**Try it:** Determine the number of lines in the listing below in which the word "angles" is present, and state it without comment.

**Dataset extract:**
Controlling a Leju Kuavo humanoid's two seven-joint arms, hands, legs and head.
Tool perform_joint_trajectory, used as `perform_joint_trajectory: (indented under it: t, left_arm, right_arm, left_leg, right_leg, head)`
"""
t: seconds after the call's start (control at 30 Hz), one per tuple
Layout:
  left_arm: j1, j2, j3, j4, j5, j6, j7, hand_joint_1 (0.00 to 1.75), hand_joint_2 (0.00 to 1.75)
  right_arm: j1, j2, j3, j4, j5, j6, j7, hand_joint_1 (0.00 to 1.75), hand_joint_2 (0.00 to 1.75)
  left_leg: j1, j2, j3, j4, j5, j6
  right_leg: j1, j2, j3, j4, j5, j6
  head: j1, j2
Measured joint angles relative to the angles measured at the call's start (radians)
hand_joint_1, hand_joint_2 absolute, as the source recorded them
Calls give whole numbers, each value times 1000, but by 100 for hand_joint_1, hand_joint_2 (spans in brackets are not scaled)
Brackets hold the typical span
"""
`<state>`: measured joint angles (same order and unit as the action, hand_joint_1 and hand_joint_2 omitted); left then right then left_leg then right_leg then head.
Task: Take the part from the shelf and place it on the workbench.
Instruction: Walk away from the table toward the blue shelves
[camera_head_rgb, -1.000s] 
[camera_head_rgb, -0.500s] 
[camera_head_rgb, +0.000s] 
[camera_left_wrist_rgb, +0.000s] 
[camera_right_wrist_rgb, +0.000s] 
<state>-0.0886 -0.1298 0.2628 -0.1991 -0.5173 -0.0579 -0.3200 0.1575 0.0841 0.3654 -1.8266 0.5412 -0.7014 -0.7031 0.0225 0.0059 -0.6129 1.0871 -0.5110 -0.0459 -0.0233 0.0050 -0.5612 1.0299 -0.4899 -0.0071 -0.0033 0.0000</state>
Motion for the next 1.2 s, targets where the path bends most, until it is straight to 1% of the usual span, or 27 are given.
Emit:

**Written response:** 2